Records drawn from a dataset
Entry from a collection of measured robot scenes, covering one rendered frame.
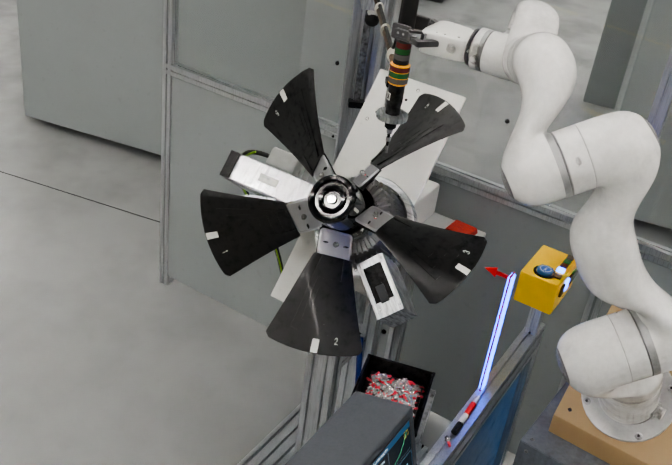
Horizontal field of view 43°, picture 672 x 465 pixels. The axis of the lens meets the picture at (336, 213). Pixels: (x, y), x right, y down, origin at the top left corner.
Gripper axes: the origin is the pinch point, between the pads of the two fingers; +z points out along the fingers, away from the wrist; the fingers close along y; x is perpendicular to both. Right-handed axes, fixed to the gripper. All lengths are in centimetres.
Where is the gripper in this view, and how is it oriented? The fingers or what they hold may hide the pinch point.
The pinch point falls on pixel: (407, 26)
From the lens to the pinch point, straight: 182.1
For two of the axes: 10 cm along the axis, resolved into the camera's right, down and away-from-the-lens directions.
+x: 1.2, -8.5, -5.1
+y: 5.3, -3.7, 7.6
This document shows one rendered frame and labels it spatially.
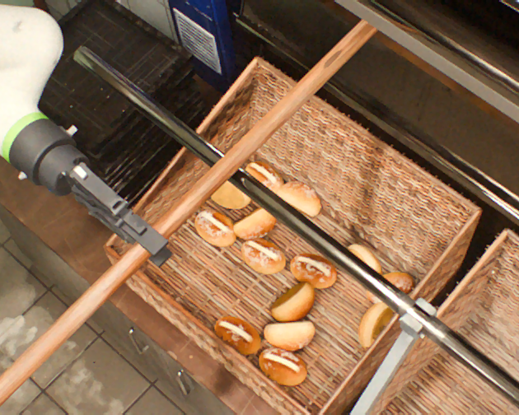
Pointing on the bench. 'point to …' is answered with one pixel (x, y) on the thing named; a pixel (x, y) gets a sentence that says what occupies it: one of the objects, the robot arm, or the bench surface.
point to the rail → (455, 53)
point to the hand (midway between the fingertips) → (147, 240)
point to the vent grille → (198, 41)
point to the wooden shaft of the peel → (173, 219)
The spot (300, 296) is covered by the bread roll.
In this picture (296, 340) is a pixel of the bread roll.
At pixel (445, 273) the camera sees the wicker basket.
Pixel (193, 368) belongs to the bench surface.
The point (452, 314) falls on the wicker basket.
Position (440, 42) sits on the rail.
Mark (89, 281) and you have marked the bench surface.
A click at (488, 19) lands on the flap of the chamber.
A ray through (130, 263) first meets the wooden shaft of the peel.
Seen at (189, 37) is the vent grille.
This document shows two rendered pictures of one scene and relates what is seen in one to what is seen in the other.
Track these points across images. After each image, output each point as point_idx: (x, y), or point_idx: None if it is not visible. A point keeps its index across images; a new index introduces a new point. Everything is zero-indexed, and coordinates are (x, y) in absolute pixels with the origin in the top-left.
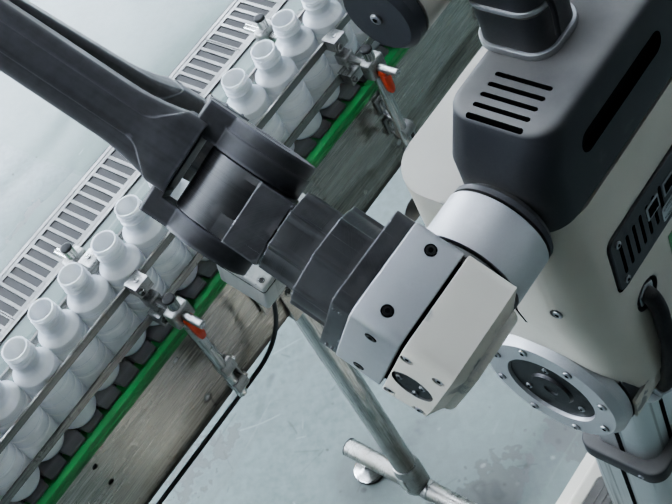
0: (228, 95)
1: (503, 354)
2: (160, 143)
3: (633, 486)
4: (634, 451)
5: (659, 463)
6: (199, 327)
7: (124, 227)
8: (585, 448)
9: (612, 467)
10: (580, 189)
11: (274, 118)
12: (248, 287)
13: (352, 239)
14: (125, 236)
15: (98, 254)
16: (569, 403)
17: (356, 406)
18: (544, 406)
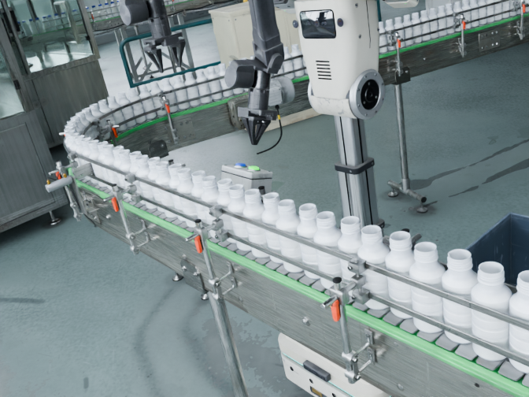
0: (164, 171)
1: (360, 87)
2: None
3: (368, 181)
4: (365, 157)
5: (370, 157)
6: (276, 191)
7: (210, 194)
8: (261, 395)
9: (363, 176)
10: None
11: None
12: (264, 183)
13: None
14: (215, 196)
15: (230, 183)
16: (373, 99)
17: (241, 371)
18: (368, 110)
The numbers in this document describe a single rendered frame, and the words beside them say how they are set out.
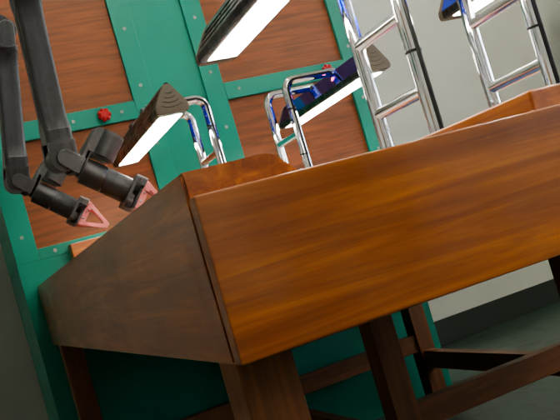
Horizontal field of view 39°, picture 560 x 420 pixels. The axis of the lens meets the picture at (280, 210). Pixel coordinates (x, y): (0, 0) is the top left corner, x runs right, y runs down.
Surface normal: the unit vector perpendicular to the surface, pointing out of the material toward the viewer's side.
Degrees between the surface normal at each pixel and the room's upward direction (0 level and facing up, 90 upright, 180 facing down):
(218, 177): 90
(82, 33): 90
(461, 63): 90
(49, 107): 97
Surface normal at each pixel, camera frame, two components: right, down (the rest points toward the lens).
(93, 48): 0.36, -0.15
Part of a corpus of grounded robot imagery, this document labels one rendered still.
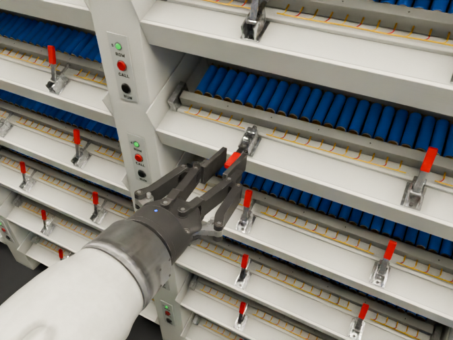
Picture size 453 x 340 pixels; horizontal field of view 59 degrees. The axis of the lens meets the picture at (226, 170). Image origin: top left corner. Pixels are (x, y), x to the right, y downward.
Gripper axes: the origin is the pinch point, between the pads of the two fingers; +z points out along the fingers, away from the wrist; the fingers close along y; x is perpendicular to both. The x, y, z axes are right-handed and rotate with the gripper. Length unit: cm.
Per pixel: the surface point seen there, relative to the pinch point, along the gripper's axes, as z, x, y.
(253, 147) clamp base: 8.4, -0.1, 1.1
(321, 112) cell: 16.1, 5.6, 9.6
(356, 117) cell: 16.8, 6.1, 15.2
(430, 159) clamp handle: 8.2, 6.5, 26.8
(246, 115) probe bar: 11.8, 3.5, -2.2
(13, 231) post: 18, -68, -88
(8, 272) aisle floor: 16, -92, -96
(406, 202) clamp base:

- _WORK TASK_: Repeat each line above exactly as it reads, omitting any pictures.

- _ANSWER AREA_:
Entry from a collection of measured robot scenes, covering one rendered frame.
Horizontal field of view 43°, picture 672 x 465 pixels. The axis of the lens meets the picture at (336, 213). Pixels: (x, y), x right, y down, origin at the top left corner.
Gripper axes: the origin is the pinch point, between the pads of the two fingers; +z points out along the fingers, away from the wrist; the fingers close along y; x is perpendicular to both. Right-handed axes, fixed to the gripper. All lengths are in centimetres.
Where is the gripper in this view, and how is it oriented? The fingers or what they hold may hide the pinch point.
The pinch point falls on pixel: (407, 26)
From the lens to the pinch point, straight: 182.1
For two of the axes: 10 cm along the axis, resolved into the camera's right, down and away-from-the-lens directions.
+x: 1.2, -8.5, -5.1
+y: 5.3, -3.7, 7.6
This document shows one rendered frame and labels it spatially.
Pointing on the bench. 'point to …' is answered with one pixel (x, y) on the thing named; a pixel (x, y) gets a sentence that says what occupies it: one of the objects, the robot arm, or the bench surface.
point to the rail → (455, 53)
point to the hand (midway between the fingertips) → (147, 240)
point to the vent grille → (198, 41)
point to the wooden shaft of the peel → (173, 219)
The spot (300, 296) is covered by the bread roll.
In this picture (296, 340) is a pixel of the bread roll.
At pixel (445, 273) the camera sees the wicker basket.
Pixel (193, 368) belongs to the bench surface.
The point (452, 314) falls on the wicker basket.
Position (440, 42) sits on the rail.
Mark (89, 281) and you have marked the bench surface.
A click at (488, 19) lands on the flap of the chamber.
A ray through (130, 263) first meets the wooden shaft of the peel.
Seen at (189, 37) is the vent grille.
This document shows two rendered pictures of one scene and relates what is seen in one to what is seen in the other.
Track these points across images. After each image, output each point as point_idx: (x, y), or point_idx: None if it is not visible. A point keeps its index across images; a new index introduces a new point. Everything is zero-indexed, and coordinates are (x, y) in absolute pixels with the origin in the top-left.
0: (228, 95)
1: (503, 354)
2: (160, 143)
3: (633, 486)
4: (634, 451)
5: (659, 463)
6: (199, 327)
7: (124, 227)
8: (585, 448)
9: (612, 467)
10: (580, 189)
11: (274, 118)
12: (248, 287)
13: (352, 239)
14: (125, 236)
15: (98, 254)
16: (569, 403)
17: (356, 406)
18: (544, 406)
0: (164, 171)
1: (360, 87)
2: None
3: (368, 181)
4: (365, 157)
5: (370, 157)
6: (276, 191)
7: (210, 194)
8: (261, 395)
9: (363, 176)
10: None
11: None
12: (264, 183)
13: None
14: (215, 196)
15: (230, 183)
16: (373, 99)
17: (241, 371)
18: (368, 110)
The numbers in this document describe a single rendered frame, and the words beside them say how they are set out.
Horizontal field of view 39°, picture 560 x 420 pixels. The axis of the lens meets the picture at (280, 210). Pixel coordinates (x, y): (0, 0) is the top left corner, x runs right, y runs down.
Surface normal: the unit vector perpendicular to the surface, pointing out of the material toward the viewer's side.
Degrees between the surface normal at each pixel and the room's upward direction (0 level and facing up, 90 upright, 180 facing down):
(218, 177): 90
(82, 33): 90
(461, 63): 90
(49, 107): 97
Surface normal at each pixel, camera frame, two components: right, down (the rest points toward the lens).
(93, 48): 0.36, -0.15
Part of a corpus of grounded robot imagery, this document labels one rendered still.
Picture size 453 x 340 pixels; horizontal field of view 59 degrees. The axis of the lens meets the picture at (226, 170). Image origin: top left corner. Pixels are (x, y), x to the right, y downward.
Gripper axes: the origin is the pinch point, between the pads of the two fingers; +z points out along the fingers, away from the wrist; the fingers close along y; x is perpendicular to both. The x, y, z axes are right-handed and rotate with the gripper. Length unit: cm.
Per pixel: the surface point seen there, relative to the pinch point, along the gripper's axes, as z, x, y.
(253, 147) clamp base: 8.4, -0.1, 1.1
(321, 112) cell: 16.1, 5.6, 9.6
(356, 117) cell: 16.8, 6.1, 15.2
(430, 159) clamp handle: 8.2, 6.5, 26.8
(246, 115) probe bar: 11.8, 3.5, -2.2
(13, 231) post: 18, -68, -88
(8, 272) aisle floor: 16, -92, -96
(406, 202) clamp base:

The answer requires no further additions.